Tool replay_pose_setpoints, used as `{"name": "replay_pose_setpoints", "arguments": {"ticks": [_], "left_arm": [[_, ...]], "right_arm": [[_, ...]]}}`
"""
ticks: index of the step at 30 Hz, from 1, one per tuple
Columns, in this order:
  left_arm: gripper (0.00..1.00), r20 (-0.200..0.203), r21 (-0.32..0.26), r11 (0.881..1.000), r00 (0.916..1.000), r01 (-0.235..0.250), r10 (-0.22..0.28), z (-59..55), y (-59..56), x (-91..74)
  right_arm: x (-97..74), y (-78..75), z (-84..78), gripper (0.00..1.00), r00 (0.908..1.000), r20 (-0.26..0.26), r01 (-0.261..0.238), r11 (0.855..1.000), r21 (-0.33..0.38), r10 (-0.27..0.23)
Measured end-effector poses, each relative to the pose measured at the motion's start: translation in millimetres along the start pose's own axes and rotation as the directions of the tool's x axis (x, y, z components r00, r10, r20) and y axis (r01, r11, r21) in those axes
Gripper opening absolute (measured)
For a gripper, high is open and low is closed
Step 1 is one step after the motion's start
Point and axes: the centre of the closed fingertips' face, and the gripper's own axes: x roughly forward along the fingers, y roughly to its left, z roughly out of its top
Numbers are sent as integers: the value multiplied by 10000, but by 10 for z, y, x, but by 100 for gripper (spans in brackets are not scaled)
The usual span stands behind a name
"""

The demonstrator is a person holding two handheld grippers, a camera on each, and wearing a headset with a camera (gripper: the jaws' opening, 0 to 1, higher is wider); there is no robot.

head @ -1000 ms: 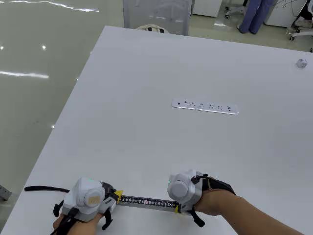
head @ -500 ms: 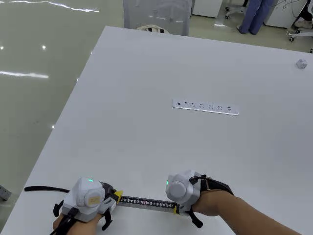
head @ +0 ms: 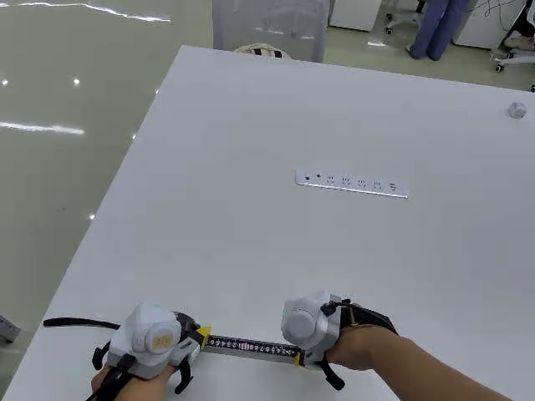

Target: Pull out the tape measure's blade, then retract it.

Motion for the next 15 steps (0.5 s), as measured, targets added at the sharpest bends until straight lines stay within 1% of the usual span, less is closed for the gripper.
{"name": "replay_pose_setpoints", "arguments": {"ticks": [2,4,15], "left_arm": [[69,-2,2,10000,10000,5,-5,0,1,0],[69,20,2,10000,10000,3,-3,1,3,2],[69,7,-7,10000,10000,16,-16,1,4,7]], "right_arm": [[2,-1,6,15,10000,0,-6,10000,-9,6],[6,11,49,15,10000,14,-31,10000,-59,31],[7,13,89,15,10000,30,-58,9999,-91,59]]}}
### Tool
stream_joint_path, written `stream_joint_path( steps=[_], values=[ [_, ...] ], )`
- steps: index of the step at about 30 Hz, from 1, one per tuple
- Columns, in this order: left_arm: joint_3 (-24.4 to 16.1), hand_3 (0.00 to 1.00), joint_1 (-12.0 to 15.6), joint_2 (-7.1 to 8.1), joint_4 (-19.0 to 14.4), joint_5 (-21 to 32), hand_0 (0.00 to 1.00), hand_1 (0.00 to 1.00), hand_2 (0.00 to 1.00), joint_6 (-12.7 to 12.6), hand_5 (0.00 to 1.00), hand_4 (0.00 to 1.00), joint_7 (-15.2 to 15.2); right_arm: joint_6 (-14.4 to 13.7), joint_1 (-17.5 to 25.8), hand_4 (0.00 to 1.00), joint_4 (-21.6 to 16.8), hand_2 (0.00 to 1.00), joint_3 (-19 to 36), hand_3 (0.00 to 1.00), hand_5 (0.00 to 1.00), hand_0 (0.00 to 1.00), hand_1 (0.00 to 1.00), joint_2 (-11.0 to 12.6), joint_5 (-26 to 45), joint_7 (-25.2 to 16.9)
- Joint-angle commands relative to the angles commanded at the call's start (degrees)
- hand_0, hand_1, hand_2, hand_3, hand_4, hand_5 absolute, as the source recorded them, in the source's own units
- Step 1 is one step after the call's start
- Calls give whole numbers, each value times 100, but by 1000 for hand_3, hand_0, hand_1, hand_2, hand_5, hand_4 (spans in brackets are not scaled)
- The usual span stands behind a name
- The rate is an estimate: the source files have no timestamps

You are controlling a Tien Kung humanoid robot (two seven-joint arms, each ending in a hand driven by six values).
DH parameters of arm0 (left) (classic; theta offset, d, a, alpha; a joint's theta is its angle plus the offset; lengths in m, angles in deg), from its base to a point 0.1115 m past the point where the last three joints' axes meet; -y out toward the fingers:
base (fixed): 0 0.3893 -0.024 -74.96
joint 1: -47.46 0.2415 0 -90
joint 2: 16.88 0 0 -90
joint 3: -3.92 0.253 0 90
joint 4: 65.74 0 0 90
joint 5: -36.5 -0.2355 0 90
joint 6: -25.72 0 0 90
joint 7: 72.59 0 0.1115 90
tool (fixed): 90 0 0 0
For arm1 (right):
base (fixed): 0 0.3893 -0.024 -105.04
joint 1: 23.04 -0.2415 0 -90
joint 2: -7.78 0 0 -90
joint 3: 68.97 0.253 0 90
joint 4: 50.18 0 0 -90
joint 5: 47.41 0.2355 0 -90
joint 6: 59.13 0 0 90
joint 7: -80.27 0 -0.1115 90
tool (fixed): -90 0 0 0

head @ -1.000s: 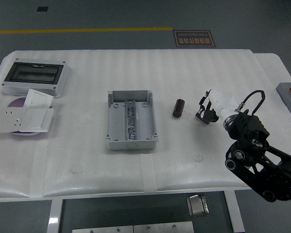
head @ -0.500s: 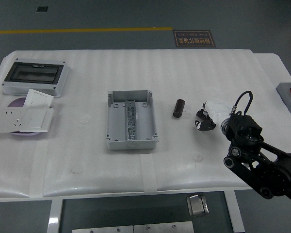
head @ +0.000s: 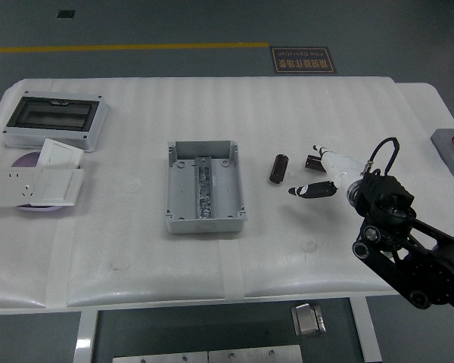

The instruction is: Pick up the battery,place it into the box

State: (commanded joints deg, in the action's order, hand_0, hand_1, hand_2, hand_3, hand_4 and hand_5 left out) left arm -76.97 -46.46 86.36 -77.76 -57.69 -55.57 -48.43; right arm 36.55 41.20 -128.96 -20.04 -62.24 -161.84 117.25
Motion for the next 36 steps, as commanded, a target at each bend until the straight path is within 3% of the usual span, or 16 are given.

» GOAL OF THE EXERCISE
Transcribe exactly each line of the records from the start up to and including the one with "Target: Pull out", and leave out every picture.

» OUTPUT FOR THIS TASK
Tool replay_pose_setpoints, used as `{"name": "replay_pose_setpoints", "arguments": {"ticks": [_], "left_arm": [[_, ...]], "right_arm": [[_, ...]]}}`
"""
ticks: index of the step at 30 Hz, from 1, one per tuple
Columns, in this order:
  left_arm: gripper (0.00..1.00), r20 (-0.200..0.203), r21 (-0.32..0.26), r11 (0.881..1.000), r00 (0.916..1.000), r01 (-0.235..0.250), r10 (-0.22..0.28), z (-59..55), y (-59..56), x (-91..74)
  right_arm: x (-97..74), y (-78..75), z (-84..78), gripper (0.00..1.00), r00 (0.908..1.000), r20 (-0.26..0.26), r01 (-0.261..0.238), r11 (0.855..1.000), r21 (-0.33..0.38), r10 (-0.27..0.23)
Measured end-effector poses, each relative to the pose measured at the motion's start: translation in millimetres along the start pose's own axes and rotation as the directions of the tool's x axis (x, y, z components r00, r10, r20) and y axis (r01, r11, r21) in those axes
Gripper opening absolute (measured)
For a gripper, high is open and low is closed
Step 1 is one step after the motion's start
Point and axes: the centre of the closed fingertips' face, and the gripper's own axes: x roughly forward along the fingers, y roughly to its left, z roughly out of its top
Numbers are sent as integers: the value multiplied by 10000, but by 10 for z, y, x, but by 100 for gripper (spans in brackets are not scaled)
The usual span stands behind a name
"""

The demonstrator is a person holding two handheld grippers, a camera on each, and wearing a headset with a camera (gripper: the jaws' opening, 0 to 1, higher is wider); there is no robot.

head @ -1000 ms: 
head @ -500 ms: 
head @ +0 ms: 

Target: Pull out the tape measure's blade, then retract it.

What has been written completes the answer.